Belki bu sorularin yanitlari geçmişte verilmiştir.. bunlar bilsek bile şimdiki bilgimize göre yeterli gelmeyebilir..
Şunu da unutmamak lazim ki bilmek yeterli degildir.. sağlam bilgiyi uygulamak sağlikli buyruga uymak yani UYARLIK için sevmek ve istemekte icab eder.. bununla beraber sağlam ve saglikli bilgi ve degere DUYARLIK her zaman gereklidir
Bu DUYARLIK ve aydinlik.. doğruya ve gerçeğe.. iyiye ve güzele.. çıkara ve yarara.. sevgiye ve saygıya.. UYARLIK ve baş eğmek için etkili bir koşuldur.
osmanziya 21.12.2024 üçyol izmir 08:23
|
Mesajı Yazan: osmanziya
Mesaj Tarihi: 21-Aralık-2024 Saat 08:27
Esrarı Şeriat.. rububyet ve uluhiyet ile hakk ve halk.. kasr ve naks.. hacat ve harrat...
|
Mesajı Yazan: osmanziya
Mesaj Tarihi: 21-Aralık-2024 Saat 08:57
NE OLACAK TÜRKİYENİN HALİ
irakin ve suriyenin başina gelenler bizimde başimiza getirmeye çalışiyorlar.. IRAK'in şii halkı sünni reisine (SADDAM) saldirdi.. şii ve sünni halk telef oldu.. SURIYE nin sünni halkı şii reisine (ESED) saldirdi.. sünni ve şii halk telef oldu.. MISIR.. LIBYA.. da aynı şekilde.. suriye halki irak halkindan ders almadi.. turkiye halkida irak ve suriyeden ders almazsa ayni şey başina gelir. Sonuçta sag ve solun bir oyun oldugunu amerikan soluyla turkiye saginin dost.. turkiye solunun amerkan sağiyla ahbab oldugunu biliyorsaniz anlarsiniz. Keza bilimcilerin laiklikçilerinin dincilerden yobaz.. dincilerin demokratlarinin bilimcilerden hokkabaz.. olduklarini saptadiginda laiklik ve demokratliğinda lafta kaldigini gorursunuz.
MAHKEME KÜBRA
dünyada ilahi adalet bulunmuyor dememden maksat MAHKEME-İ KÜBRA olacağını belirtmektir. Dünyada beşeri adalet olur.. bu mükemmel olmadığından dolayıdır ki ikinci bir hayat ve mahşer ve mizan ve muhakeme olacaktır.
İLAHİ ADALET
İlahi Adalet DUNYADA olmaz.. Ilahi Adalet Ahirette MAHKEMEI KUBRADA olacaktir. Burada kullarin ya adaleti olur ya zulmü olur.

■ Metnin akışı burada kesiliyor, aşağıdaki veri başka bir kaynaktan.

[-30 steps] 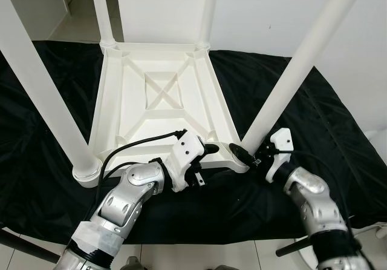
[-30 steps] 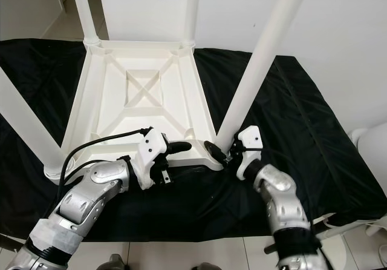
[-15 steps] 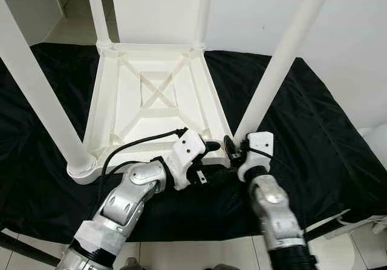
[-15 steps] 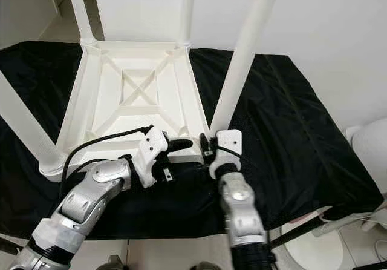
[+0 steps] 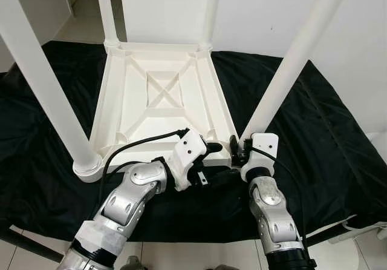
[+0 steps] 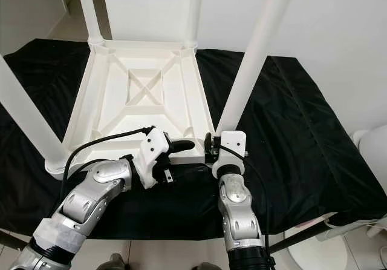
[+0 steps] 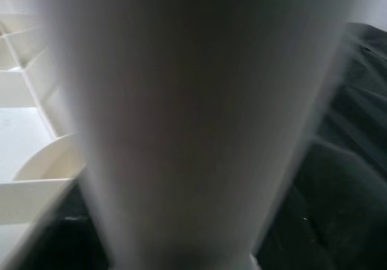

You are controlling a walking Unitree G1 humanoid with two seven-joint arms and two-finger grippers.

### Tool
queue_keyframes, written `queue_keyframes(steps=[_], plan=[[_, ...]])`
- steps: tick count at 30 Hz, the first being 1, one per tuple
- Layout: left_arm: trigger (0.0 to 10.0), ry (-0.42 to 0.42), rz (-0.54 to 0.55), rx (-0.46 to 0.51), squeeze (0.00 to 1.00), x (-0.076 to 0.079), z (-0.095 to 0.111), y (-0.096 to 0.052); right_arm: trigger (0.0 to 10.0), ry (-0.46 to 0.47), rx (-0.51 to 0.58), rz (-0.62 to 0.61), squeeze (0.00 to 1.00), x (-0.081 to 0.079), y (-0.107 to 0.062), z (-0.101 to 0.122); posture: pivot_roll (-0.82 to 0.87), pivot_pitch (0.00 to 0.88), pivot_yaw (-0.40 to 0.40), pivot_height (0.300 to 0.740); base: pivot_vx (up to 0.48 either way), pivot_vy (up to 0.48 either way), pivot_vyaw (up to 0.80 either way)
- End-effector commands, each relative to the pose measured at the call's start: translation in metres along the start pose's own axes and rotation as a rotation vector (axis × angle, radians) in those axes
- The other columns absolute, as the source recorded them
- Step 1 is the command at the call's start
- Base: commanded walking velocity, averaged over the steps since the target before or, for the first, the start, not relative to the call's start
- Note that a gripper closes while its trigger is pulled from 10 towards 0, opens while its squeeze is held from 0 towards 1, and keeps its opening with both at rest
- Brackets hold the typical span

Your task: Building children table

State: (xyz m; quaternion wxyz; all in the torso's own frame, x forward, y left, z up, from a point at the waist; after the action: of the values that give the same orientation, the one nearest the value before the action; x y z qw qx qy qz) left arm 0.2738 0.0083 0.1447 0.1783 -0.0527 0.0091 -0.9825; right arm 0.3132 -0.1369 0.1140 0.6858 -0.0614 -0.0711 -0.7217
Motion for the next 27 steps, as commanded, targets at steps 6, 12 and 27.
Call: queue_keyframes(steps=[6, 12, 27], plan=[[10.0, 0.009, 0.009, -0.007, 0.00, -0.002, -0.001, 0.001, 10.0, -0.014, 0.049, 0.159, 0.00, 0.013, -0.012, 0.002, 0.02, 0.000, -0.080, 0.740, 0.000, 0.000, 0.00], [10.0, 0.010, 0.007, -0.006, 0.00, -0.003, 0.000, 0.002, 10.0, -0.070, 0.078, 0.333, 0.00, 0.022, -0.015, 0.000, 0.01, 0.000, -0.070, 0.740, 0.000, 0.000, 0.00], [10.0, 0.013, 0.012, 0.011, 0.00, -0.006, 0.006, 0.004, 10.0, -0.197, 0.095, 0.645, 0.00, 0.011, 0.014, 0.003, 0.02, 0.000, -0.065, 0.740, 0.000, 0.000, 0.00]])
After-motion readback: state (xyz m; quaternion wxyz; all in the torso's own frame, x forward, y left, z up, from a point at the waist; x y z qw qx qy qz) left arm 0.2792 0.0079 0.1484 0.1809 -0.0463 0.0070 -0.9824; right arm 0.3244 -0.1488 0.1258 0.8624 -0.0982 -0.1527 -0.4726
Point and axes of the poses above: a point about 5 cm out from each wrist's last joint towards the gripper, its own y axis pointing out of the wrist towards the gripper, its own z axis along the axis of the wrist's last joint, x = y × z, the point moved 4 cm from there along y, pointing out of the wrist towards the gripper, and after that the axes turned 11 degrees about -y, right-handed, at the moved point
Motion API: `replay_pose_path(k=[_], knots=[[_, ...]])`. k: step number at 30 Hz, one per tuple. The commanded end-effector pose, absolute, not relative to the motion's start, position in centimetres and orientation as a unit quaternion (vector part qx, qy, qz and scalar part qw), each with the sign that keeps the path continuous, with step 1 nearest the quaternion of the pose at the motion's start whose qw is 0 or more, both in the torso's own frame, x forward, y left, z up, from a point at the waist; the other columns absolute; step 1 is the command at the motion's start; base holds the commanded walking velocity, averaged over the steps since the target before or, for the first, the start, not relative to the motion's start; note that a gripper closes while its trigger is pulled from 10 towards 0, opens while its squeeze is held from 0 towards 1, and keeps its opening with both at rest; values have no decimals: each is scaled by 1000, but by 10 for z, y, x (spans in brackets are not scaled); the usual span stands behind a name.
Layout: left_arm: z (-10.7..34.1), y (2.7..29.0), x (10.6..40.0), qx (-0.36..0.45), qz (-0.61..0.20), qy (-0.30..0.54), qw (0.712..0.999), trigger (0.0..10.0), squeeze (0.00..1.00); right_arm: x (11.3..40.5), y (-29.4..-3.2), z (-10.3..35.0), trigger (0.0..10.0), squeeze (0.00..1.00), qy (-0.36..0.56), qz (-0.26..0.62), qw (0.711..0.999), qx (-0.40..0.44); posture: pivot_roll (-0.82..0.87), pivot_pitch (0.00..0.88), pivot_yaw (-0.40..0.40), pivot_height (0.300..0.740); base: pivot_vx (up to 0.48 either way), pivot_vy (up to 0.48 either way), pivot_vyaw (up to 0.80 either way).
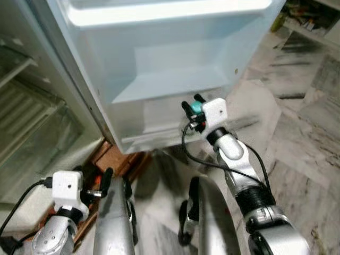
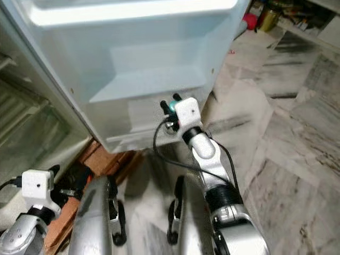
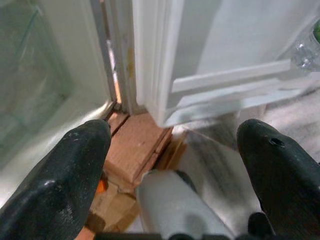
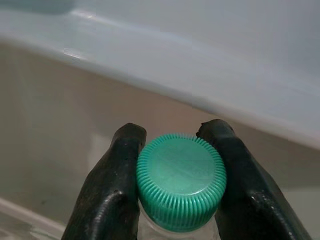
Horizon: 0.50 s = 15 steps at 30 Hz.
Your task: Restocking fridge
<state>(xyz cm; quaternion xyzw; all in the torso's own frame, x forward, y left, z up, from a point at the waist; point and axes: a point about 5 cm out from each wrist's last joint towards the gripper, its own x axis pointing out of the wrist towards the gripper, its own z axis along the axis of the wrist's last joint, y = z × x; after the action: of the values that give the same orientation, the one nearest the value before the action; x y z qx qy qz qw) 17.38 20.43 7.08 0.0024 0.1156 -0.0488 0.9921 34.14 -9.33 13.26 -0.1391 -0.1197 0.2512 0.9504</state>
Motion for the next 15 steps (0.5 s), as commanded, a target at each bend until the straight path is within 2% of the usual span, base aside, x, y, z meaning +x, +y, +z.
replay_pose_path(k=[1, 10, 15], knots=[[78, 205, 172, 13, -42, 108, 993, 10000, 0, 340, -85, 133, 10000, 0, -139, 277, 934, -176, 218, 333, -72, 586, 0, 0, 0], [96, 211, 162, 29, -25, 100, 994, 10000, 0, 353, -71, 148, 10000, 0, -200, 270, 897, -287, 279, 383, -73, 586, 0, 0, 0], [103, 210, 156, 31, -22, 104, 994, 10000, 0, 360, -74, 150, 10000, 0, -200, 247, 899, -302, 304, 404, -64, 586, 0, 0, 0]])
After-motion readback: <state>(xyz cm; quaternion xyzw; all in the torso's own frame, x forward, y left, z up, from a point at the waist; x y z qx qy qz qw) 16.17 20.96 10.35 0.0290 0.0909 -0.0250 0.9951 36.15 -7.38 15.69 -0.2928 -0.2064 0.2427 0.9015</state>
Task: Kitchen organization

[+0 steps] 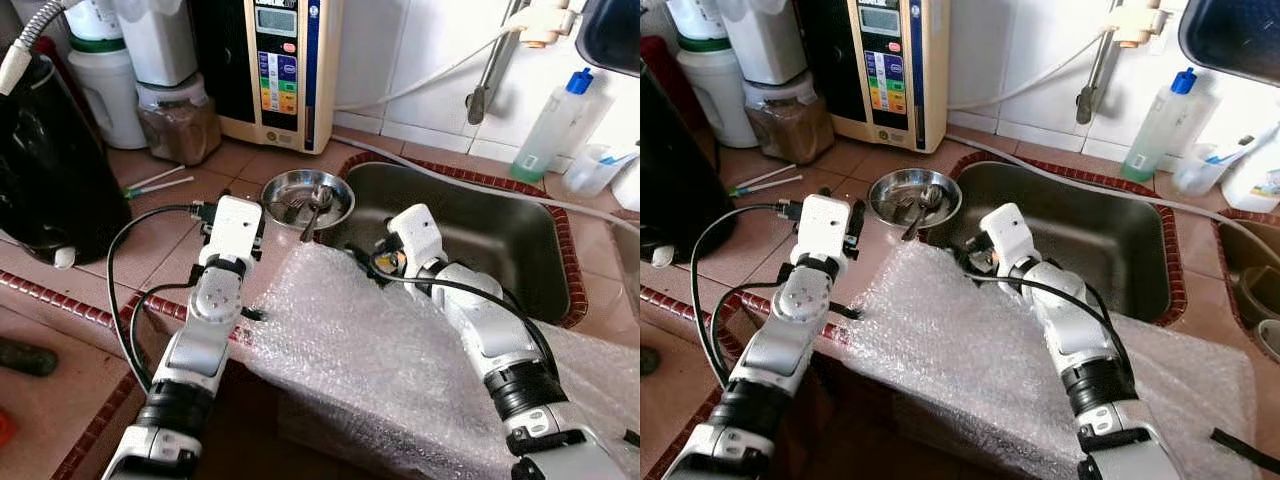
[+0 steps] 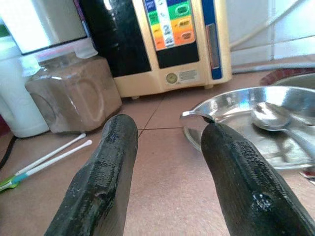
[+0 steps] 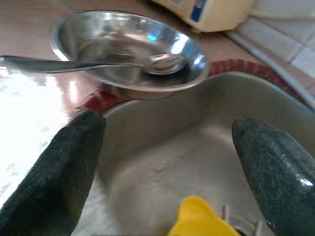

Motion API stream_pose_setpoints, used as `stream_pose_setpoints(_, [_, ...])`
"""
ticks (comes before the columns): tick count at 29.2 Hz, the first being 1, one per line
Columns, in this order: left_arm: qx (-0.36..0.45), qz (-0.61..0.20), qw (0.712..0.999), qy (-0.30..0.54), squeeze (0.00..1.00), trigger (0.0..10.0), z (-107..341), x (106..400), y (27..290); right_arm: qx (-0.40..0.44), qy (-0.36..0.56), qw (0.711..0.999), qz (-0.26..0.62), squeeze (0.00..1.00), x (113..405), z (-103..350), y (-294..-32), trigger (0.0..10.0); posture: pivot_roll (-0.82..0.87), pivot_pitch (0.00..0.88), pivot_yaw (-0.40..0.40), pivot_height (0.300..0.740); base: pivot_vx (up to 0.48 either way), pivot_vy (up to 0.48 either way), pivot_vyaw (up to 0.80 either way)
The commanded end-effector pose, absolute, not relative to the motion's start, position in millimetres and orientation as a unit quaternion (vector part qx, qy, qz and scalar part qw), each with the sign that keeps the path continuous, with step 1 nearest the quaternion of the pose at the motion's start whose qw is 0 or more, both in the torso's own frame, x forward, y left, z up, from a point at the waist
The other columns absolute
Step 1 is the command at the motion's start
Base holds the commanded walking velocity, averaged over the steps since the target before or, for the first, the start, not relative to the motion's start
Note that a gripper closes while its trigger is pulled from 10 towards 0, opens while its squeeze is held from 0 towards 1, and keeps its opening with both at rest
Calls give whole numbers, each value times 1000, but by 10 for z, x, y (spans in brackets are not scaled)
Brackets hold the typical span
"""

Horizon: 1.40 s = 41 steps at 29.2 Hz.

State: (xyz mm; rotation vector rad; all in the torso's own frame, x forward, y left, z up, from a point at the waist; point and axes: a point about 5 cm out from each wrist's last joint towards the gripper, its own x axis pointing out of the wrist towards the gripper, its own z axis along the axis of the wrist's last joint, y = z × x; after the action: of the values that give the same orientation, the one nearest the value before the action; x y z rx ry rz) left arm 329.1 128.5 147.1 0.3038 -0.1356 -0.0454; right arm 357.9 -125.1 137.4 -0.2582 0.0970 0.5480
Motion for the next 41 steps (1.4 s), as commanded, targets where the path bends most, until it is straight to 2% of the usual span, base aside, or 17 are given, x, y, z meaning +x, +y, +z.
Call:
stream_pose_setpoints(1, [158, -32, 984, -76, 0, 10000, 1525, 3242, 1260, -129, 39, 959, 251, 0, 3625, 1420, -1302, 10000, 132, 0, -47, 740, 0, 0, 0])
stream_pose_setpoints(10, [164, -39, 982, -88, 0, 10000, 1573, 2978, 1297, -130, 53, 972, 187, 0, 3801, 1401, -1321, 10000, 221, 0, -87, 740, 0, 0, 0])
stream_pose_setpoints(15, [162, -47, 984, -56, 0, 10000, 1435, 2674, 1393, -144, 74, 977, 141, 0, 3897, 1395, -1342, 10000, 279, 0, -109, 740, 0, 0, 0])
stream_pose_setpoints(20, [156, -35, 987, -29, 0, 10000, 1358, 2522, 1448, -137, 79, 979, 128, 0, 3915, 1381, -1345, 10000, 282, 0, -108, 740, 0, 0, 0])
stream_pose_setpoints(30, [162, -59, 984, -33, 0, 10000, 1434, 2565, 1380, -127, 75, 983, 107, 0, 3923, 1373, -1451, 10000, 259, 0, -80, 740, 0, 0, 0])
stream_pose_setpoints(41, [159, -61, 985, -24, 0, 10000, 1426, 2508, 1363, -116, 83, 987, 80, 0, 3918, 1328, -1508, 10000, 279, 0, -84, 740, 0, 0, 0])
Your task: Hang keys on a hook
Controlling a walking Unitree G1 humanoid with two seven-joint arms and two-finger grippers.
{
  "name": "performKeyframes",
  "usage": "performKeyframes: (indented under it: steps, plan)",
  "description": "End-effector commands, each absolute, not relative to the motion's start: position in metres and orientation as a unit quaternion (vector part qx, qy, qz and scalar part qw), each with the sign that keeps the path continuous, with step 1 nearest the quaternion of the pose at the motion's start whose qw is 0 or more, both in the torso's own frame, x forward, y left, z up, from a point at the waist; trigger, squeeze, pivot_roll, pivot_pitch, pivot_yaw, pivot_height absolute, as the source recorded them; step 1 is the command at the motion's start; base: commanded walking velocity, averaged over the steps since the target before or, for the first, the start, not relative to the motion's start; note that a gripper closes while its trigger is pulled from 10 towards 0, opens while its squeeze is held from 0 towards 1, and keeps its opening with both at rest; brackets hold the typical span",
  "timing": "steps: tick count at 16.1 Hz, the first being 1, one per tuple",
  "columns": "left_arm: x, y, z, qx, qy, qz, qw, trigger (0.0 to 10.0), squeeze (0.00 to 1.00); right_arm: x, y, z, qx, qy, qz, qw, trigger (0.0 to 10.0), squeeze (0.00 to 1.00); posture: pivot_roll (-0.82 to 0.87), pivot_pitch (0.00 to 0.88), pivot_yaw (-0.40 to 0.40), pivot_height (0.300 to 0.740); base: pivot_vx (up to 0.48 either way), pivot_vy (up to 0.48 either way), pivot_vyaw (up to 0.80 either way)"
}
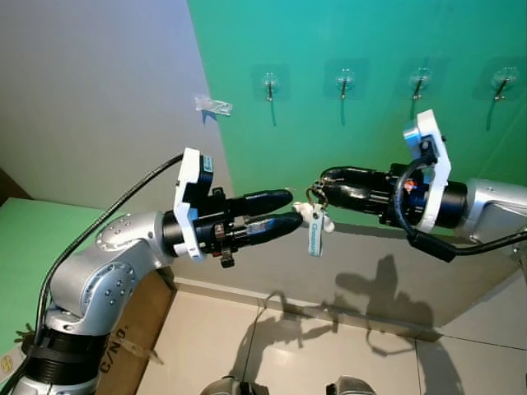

Cengiz Han 40 milyonu oldururken.. Hitler 1 milyon yahudiyi firina gonderirken.. Netenyahu 50 milyonu katlederken.. YARATAN bu katillere karışmadi.. hesabini ahirete biraktı.. bu arada iti ite kirdirdi.. bir zalimi bir başka zalimle cezalandirir. Yani kuvvetini ve aklini kullanmazsa insan başina her şey gelebilir.
Sonuçta eşyayi iktisatli kullanarak TAHAR olacağiz.. eşhasi adaletli caliştirarak SALAH olacağiz.. boylece dunya ve ahirette HALAS olup RAHAT edecegiz.. INŞAALLAH.